Analizziamo, sinteticamente, il procedimento relativo per il riconoscimento dello status di vittima del dovere.
Sono considerate vittime del dovere coloro che appartengono alle Forze Armate, alla Magistratura ed alle forze dell’ordine che siano deceduti per effetto diretto di lesioni o ferite riportate durante un’attività di servizio nell’ambito di azioni terroristiche o criminali o, comunque, di ordine pubblico, ovvero in occasione di eventi comunque collegati all’esercizio di funzioni d’istituto e dipendenti da rischi attinenti in modo specifico ad operazioni di polizia preventiva o repressiva o nell’ambito di attività di soccorso[1], beneficio riconosciuto anche ai dipendenti pubblici che siano deceduti o abbiano riportato una invalidità (vedi sotto) Recita, infatti, l’art. 3 della L. 466/1980: “Ai magistrati ordinari, ai militari dell'Arma dei carabinieri, del Corpo della guardia di finanza, del Corpo delle guardie di pubblica sicurezza, del Corpo degli agenti di custodia, al personale del Corpo forestale dello Stato, ai funzionari di pubblica sicurezza, al personale del Corpo di polizia femminile, al personale civile della Amministrazione degli istituti di prevenzione e di pena, ai vigili del fuoco, agli appartenenti alle Forze armate dello Stato in servizio di ordine pubblico o di soccorso, i quali, in attivita' di servizio, per diretto effetto di ferite o lesioni subite nelle circostanze ed alle condizioni di cui agli articoli 1 e 2 della presente legge, abbiano riportato una invalidità permanente non inferiore all'80 per cento della capacità lavorativa o che comporti, comunque, la cessazione del rapporto d'impiego, e' concessa un'elargizione nella misura di lire 100 milioni”.

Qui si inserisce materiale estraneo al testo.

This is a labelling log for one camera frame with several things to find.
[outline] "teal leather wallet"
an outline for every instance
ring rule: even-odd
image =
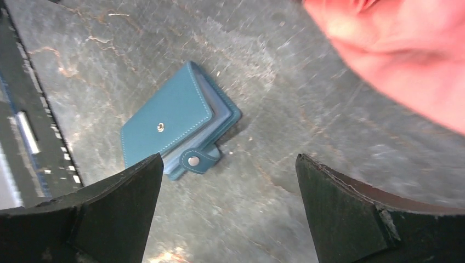
[[[205,173],[220,159],[215,142],[241,112],[199,65],[187,62],[121,128],[126,168],[160,153],[171,180]]]

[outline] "wallet strap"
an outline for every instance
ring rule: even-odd
[[[181,155],[179,164],[182,168],[196,174],[204,174],[210,167],[214,166],[220,159],[218,148],[213,144],[205,150],[197,148],[187,149]]]

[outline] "metal snap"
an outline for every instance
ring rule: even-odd
[[[197,166],[200,163],[200,159],[197,156],[192,156],[188,159],[190,166]]]
[[[165,129],[165,125],[163,123],[159,123],[157,125],[157,130],[159,133],[162,132],[164,129]]]

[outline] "card holder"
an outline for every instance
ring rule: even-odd
[[[205,173],[220,159],[215,142],[241,112],[199,65],[187,62],[121,129],[124,164],[160,153],[171,180]]]

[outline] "stone floor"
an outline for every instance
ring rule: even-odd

Successivamente, il D.L. 28 novembre 2003, n. 337, convertito con modificazioni dalla L. 24 dicembre 2003, n. 369 ha disposto che per gli eventi successivi alla data del 1° gennaio 2003, le speciali elargizioni di cui all'articolo 3 della legge 13 agosto 1980, n. 466 sono elevate ad euro 200.000.
Tale diritto, come anzidetto, viene espressamente riconosciuto anche agli altri dipendenti pubblici che abbiano subito una invalidità permanente nell’espletamento di un servizio sempre, ovviamente, per lesioni o ferite riportate in azioni mirate allo svolgimento di attività di contrasto ad ogni tipo di criminalità, nello svolgimento di servizi di ordine pubblico, nella vigilanza ad infrastrutture civili e militari, in operazioni di soccorso, in attività di tutela della pubblica incolumità ovvero a causa di azioni recate nei loro confronti in contesti di impiego internazionale non aventi, necessariamente, caratteristiche di ostilità [2]. Inoltre, a coloro che abbiano subito una invalidità permanente o patito una infermità alla quale è succeduta la morte, in occasione di eventi legati a missioni di qualunque natura, effettuate dentro e fuori dai confini nazionali che devono essere riconosciute come causa di servizio in considerazione delle particolari condizioni ambientali ed operative.[3]
Il significato del termine “missione di qualunque natura” viene esplicitato dal DPR 243/2006 che stabilisce che tali devono intendersi le missioni autorizzate dall’autorità gerarchicamente o funzionalmente sovraordinata al dipendente.
La domanda, per ciò che concerne il Ministero dell’Interno, va presentata per mezzo dell’ufficio o comando di appartenenza, trasmettendola per tale via al Prefetto del luogo dove si è verificato l’evento o quella della provincia di residenza degli eventuali beneficiari in quanto il Prefetto esaminerà l’istanza e gli allegati al fine di trasmettere il tutto, corredato di un proprio parere sulla sussistenza dei requisiti soggettivi ed oggettivi, al Ministero dell’Interno che potrà disporre una supplementare attività istruttoria oppure concludere il procedimento.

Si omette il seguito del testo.